§ **TASK ITEM**
Once the pictures are removed, return each record below exactly as written.

Start of DATA SUPPLIED

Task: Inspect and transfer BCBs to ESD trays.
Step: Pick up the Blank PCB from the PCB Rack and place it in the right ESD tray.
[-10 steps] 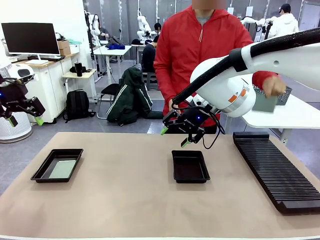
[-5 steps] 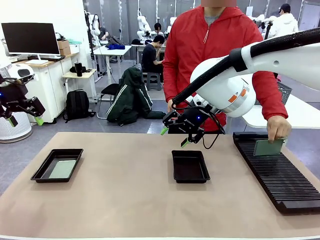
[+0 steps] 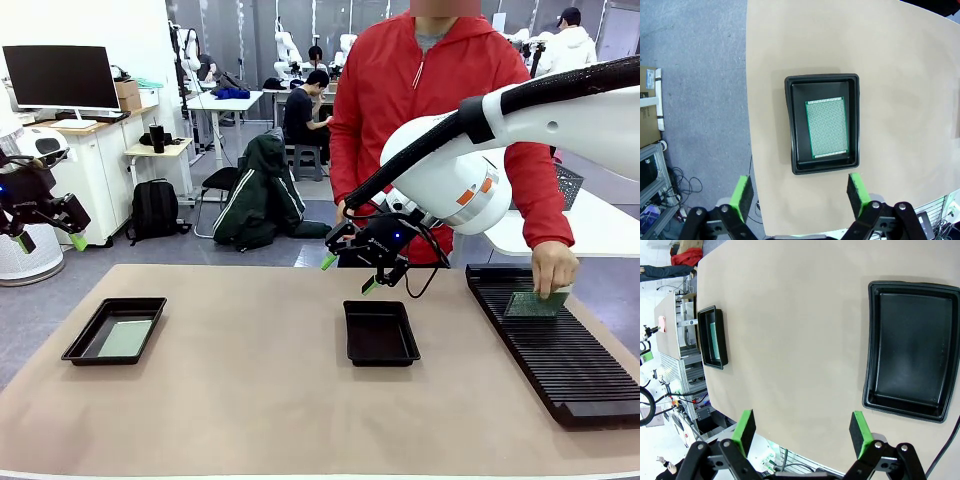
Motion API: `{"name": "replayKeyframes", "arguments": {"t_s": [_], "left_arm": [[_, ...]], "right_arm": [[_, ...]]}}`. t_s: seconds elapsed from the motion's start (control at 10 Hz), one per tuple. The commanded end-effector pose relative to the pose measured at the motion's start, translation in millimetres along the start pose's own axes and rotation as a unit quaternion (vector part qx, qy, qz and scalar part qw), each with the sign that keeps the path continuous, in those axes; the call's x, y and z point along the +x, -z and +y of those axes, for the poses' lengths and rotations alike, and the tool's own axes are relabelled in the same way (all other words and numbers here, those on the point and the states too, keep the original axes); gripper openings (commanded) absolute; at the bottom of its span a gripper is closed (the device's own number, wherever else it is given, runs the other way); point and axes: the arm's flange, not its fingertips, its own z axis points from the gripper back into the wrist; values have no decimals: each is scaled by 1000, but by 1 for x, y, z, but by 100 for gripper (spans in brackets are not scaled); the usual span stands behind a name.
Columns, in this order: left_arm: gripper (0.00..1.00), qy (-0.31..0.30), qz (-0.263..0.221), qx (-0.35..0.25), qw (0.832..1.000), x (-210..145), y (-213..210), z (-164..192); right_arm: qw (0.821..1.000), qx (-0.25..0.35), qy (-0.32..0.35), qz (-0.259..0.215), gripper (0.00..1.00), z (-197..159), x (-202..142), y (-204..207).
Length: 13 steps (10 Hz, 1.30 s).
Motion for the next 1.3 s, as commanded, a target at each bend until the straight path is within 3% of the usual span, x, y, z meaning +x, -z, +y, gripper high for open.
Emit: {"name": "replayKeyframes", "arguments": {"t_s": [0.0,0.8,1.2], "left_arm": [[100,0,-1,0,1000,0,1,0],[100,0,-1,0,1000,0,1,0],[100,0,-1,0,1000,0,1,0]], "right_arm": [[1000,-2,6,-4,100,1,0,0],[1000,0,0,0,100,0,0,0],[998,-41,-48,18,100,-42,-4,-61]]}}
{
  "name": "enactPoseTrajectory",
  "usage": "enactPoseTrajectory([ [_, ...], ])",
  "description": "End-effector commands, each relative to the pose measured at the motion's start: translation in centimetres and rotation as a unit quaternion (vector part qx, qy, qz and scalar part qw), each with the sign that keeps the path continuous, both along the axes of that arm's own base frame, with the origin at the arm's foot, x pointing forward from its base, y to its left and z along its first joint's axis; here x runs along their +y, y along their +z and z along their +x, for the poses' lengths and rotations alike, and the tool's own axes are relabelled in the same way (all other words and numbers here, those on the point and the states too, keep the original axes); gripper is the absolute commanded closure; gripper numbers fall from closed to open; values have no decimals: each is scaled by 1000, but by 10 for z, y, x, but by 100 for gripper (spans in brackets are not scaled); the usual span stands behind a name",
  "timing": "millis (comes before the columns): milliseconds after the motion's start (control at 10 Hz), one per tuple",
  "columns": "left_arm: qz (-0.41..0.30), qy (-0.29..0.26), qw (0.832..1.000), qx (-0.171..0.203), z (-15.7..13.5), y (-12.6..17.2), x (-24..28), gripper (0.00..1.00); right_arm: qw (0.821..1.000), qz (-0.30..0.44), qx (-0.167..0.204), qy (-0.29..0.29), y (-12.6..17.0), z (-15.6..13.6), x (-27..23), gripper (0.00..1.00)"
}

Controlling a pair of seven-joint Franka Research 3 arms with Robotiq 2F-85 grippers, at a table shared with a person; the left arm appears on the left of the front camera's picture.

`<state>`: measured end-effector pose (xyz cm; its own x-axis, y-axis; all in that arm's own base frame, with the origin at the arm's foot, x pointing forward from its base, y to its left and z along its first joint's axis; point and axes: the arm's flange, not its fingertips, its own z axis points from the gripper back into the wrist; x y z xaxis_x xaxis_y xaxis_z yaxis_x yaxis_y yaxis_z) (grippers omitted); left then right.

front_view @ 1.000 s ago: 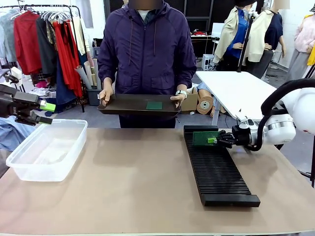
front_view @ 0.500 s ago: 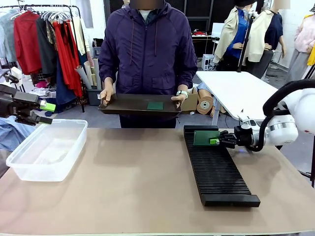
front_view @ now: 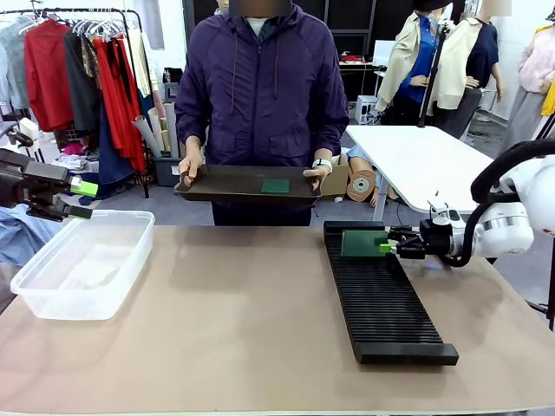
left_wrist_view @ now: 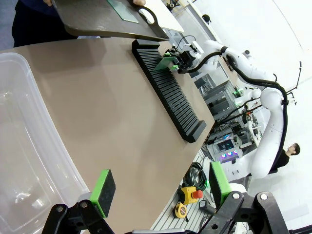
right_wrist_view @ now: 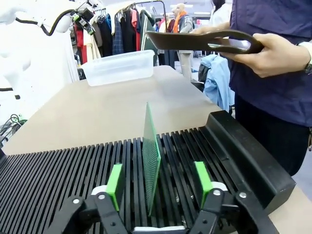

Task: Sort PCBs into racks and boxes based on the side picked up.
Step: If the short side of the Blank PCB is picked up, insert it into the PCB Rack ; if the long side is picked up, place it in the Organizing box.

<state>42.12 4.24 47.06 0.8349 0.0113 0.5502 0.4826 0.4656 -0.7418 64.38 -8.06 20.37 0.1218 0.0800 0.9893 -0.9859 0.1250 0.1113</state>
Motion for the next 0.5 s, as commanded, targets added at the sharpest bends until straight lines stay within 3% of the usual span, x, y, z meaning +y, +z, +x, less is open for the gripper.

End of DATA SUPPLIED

§ **SOLUTION TO THE PROBLEM**
Task: Inspect and transfer BCBs to ESD trays.
Step: Pick up the Blank PCB from the PCB Rack and place it in the right ESD tray.
[-10 steps] 
[-5 steps] 
[+0 steps] 
Motion API: `{"name": "replayKeyframes", "arguments": {"t_s": [_], "left_arm": [[_, ...]], "right_arm": [[_, ...]]}}`. t_s: seconds elapsed from the motion's start (control at 10 Hz), one per tuple. The commanded end-effector pose relative to the pose measured at the motion's start, translation in millimetres along the start pose's own axes and rotation as a unit quaternion (vector part qx, qy, qz and scalar part qw), each with the sign that keeps the path continuous, in those axes; the call's x, y and z point along the +x, -z and +y of those axes, for the poses' lengths and rotations alike, and the tool's own axes are relabelled in the same way (all other words and numbers here, those on the point and the states too, keep the original axes); gripper openings (commanded) absolute; at the bottom of its span a gripper is closed (the device's own number, wherever else it is given, runs the other way); point and axes: the arm's flange, not its fingertips, its own z axis points from the gripper back into the wrist; values have no decimals: each is scaled by 1000, but by 1 for x, y, z, but by 100 for gripper (spans in brackets are not scaled); the usual span stands behind a name.
Columns, in this order: left_arm: gripper (0.00..1.00), qy (-0.31..0.30), qz (-0.263..0.221), qx (-0.35..0.25), qw (0.832..1.000), x (-210..145), y (-213..210), z (-164..192); right_arm: qw (0.821..1.000), qx (-0.25..0.35), qy (-0.32..0.35), qz (-0.259..0.215), gripper (0.00..1.00), z (-197..159), x (-202..142), y (-204..207).
Length: 13 steps (10 Hz, 1.30 s).
Motion for the next 1.3 s, as commanded, a target at each bend until the straight path is within 3% of the usual span, x, y, z meaning +x, -z, +y, gripper high for open.
Emit: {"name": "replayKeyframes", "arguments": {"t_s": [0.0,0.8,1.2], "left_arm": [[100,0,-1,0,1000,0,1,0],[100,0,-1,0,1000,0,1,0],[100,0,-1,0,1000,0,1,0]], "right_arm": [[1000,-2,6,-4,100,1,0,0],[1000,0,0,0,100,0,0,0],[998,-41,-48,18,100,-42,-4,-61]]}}
{
  "name": "enactPoseTrajectory",
  "usage": "enactPoseTrajectory([ [_, ...], ])",
  "description": "End-effector commands, each relative to the pose measured at the motion's start: translation in centimetres and rotation as a unit quaternion (vector part qx, qy, qz and scalar part qw), each with the sign that keeps the path continuous, both along the axes of that arm's own base frame, with the origin at the arm's foot, x pointing forward from its base, y to its left and z along its first joint's axis; here x runs along their +y, y along their +z and z along their +x, for the poses' lengths and rotations alike, and the tool's own axes are relabelled in the same way (all other words and numbers here, those on the point and the states too, keep the original axes); gripper is the absolute commanded closure; gripper numbers fall from closed to open; values have no decimals: each is scaled by 1000, but by 10 for z, y, x, but by 100 for gripper (spans in brackets are not scaled); the usual span stands behind a name",
  "timing": "millis (comes before the columns): milliseconds after the motion's start (control at 10 Hz), one per tuple",
  "columns": "left_arm: qz (-0.41..0.30), qy (-0.29..0.26), qw (0.832..1.000), qx (-0.171..0.203), z (-15.7..13.5), y (-12.6..17.2), x (-24..28), gripper (0.00..1.00); right_arm: qw (0.821..1.000), qz (-0.30..0.44), qx (-0.167..0.204), qy (-0.29..0.29), y (-12.6..17.0), z (-15.6..13.6), x (-27..23), gripper (0.00..1.00)"
}

Controlling a pair of seven-joint Franka Research 3 arms with Robotiq 2F-85 grippers, at a table shared with a person; the left arm appears on the left of the front camera's picture.

`<state>`: measured end-effector pose (xyz cm; its own x-axis, y-axis; all in that arm's own base frame, with the origin at the arm's foot, x pointing forward from its base, y to its left and z along its first joint's axis; point and axes: the arm's flange, not its fingertips, its own z axis points from the gripper back into the wrist; x y z xaxis_x xaxis_y xaxis_z yaxis_x yaxis_y yaxis_z) (grippers omitted); left then right.

front_view @ 1.000 s ago: 
front_view @ 0.500 s ago: 
front_view @ now: 
left_wrist_view @ now: 
right_wrist_view @ now: 

Task: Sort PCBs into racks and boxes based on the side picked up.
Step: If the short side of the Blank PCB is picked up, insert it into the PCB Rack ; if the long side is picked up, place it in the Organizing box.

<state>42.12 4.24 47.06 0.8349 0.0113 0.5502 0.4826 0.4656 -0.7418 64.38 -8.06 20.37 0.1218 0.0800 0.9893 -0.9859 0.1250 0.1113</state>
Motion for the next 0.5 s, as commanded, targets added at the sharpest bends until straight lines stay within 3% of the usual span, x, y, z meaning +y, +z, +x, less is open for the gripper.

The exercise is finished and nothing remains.